++++ Available data ++++

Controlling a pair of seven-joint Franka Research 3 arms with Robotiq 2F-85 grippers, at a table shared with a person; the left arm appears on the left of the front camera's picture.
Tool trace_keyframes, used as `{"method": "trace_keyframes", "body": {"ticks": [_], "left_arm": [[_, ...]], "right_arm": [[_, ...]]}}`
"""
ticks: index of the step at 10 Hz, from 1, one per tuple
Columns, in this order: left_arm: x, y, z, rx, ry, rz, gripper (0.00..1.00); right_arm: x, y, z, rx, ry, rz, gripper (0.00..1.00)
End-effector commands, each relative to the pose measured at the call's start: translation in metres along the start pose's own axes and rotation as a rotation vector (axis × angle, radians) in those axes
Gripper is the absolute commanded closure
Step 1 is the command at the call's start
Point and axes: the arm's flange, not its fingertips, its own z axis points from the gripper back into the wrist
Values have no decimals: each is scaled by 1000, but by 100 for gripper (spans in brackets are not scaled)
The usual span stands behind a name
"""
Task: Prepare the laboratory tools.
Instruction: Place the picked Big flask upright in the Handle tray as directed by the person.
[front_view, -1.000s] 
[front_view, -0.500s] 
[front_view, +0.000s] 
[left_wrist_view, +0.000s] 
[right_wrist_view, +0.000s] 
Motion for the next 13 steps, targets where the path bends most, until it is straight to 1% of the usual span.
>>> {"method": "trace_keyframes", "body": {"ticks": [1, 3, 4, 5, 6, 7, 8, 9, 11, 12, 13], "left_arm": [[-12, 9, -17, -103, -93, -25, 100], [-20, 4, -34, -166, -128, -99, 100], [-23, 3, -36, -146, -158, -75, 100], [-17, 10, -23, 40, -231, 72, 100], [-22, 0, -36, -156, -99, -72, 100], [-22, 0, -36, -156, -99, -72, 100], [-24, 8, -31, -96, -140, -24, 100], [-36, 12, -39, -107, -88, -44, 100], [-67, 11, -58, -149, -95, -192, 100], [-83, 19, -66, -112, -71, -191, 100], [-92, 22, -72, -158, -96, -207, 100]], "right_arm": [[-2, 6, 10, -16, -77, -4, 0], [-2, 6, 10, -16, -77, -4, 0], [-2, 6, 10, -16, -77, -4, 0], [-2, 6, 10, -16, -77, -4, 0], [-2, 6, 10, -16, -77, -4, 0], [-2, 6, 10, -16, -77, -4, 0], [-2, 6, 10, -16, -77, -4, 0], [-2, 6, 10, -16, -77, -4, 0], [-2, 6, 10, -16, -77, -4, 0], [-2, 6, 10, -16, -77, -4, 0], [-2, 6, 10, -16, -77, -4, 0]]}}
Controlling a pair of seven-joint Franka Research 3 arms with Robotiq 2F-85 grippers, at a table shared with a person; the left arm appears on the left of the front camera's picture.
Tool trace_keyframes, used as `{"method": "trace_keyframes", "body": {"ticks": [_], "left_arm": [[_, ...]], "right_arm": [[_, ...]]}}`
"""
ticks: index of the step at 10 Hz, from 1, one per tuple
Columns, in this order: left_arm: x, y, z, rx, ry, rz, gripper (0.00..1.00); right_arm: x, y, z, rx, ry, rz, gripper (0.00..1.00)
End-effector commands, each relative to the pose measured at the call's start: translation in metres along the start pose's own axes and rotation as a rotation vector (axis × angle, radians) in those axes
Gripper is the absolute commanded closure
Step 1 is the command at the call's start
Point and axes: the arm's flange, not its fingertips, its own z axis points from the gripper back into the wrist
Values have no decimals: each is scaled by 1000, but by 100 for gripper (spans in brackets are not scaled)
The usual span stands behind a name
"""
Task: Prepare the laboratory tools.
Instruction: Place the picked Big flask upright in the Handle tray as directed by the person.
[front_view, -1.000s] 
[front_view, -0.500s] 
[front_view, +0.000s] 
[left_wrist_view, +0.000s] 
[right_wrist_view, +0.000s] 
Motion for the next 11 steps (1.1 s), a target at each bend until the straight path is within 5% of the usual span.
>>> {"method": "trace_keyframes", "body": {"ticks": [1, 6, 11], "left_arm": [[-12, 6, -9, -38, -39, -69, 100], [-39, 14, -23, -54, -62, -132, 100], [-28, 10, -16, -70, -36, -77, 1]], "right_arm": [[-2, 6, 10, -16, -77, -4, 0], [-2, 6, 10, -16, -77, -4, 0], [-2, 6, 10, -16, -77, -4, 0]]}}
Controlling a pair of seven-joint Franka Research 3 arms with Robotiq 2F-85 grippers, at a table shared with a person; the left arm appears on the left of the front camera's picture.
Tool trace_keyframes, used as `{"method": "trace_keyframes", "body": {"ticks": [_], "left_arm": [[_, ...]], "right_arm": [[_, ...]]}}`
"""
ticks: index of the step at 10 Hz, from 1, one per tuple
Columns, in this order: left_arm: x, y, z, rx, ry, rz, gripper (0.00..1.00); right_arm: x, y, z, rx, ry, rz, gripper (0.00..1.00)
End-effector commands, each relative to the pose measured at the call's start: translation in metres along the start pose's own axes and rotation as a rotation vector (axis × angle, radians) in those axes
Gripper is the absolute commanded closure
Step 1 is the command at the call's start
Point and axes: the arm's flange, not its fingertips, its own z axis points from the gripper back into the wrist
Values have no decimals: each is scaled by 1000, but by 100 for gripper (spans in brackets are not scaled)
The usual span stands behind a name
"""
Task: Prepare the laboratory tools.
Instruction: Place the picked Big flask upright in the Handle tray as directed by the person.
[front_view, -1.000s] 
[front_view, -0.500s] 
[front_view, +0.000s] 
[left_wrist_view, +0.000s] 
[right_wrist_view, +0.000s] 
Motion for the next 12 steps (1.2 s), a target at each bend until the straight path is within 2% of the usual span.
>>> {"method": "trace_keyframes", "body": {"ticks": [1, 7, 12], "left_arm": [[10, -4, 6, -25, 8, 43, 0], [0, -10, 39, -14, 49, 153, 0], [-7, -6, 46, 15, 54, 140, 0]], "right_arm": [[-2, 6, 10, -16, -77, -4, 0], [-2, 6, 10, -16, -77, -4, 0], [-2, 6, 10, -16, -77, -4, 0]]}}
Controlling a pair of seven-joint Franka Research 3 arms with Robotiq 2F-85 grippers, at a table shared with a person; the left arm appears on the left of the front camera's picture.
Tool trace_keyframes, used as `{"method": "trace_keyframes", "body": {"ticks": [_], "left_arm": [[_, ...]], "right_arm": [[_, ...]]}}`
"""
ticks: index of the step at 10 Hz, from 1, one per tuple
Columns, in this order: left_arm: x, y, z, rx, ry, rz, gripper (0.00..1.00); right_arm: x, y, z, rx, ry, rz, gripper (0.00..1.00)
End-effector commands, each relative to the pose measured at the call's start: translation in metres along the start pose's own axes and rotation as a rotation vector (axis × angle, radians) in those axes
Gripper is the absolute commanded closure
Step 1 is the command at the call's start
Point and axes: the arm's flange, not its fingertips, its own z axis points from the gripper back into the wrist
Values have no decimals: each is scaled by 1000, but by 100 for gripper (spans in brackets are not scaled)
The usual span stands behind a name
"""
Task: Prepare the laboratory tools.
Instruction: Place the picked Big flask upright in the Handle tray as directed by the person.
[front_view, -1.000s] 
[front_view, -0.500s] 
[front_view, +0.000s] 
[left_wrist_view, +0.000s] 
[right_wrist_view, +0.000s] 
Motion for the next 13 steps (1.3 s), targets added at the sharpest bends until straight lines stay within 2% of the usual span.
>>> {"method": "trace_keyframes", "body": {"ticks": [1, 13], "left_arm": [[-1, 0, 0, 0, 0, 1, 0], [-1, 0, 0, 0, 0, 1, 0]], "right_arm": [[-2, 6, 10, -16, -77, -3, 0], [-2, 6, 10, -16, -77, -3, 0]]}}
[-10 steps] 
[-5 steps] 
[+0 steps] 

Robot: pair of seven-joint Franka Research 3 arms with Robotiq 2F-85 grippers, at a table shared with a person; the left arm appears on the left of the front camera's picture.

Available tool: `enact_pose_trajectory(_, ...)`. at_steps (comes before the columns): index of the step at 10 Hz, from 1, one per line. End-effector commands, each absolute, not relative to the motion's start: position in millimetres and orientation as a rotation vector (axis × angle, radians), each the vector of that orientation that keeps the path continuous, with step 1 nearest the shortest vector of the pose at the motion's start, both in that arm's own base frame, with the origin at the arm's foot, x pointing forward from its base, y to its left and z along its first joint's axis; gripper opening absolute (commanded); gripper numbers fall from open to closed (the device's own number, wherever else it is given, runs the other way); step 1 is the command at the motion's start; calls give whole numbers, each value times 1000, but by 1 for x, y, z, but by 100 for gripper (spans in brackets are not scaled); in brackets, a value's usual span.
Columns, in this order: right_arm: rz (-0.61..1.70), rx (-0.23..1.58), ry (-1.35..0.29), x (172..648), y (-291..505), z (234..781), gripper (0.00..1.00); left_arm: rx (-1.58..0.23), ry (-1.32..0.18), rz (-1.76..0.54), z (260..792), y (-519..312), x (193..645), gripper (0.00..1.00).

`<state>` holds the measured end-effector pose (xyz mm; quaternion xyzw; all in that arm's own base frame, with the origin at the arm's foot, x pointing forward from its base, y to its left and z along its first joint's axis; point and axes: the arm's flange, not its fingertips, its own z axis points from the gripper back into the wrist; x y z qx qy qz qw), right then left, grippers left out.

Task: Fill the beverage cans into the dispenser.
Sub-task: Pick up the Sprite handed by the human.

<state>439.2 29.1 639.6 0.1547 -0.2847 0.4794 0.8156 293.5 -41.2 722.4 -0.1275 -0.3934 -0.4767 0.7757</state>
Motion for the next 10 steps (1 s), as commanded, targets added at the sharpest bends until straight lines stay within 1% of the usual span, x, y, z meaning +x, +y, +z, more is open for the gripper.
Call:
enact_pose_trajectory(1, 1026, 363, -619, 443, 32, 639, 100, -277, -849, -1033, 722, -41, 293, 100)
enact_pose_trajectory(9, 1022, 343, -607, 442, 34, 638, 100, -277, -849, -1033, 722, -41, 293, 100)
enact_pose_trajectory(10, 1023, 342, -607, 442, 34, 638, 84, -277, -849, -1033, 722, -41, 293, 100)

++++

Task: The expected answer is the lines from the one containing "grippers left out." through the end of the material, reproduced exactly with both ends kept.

Solution below:
`<state>` holds the measured end-effector pose (xyz mm; quaternion xyzw; all in that arm's own base frame, with the origin at the arm's foot, x pointing forward from its base, y to its left and z along its first joint's axis; point and axes: the arm's flange, not its fingertips, its own z axis points from the gripper back into the wrist; x y z qx qy qz qw), right then left, grippers left out.

Task: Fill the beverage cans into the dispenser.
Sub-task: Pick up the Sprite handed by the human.

<state>439.2 29.1 639.6 0.1547 -0.2847 0.4794 0.8156 293.5 -41.2 722.4 -0.1275 -0.3934 -0.4767 0.7757</state>
Motion for the next 10 steps (1 s), as commanded, targets added at the sharpest bends until straight lines stay within 1% of the usual span, x, y, z meaning +x, +y, +z, more is open for the gripper.
Call:
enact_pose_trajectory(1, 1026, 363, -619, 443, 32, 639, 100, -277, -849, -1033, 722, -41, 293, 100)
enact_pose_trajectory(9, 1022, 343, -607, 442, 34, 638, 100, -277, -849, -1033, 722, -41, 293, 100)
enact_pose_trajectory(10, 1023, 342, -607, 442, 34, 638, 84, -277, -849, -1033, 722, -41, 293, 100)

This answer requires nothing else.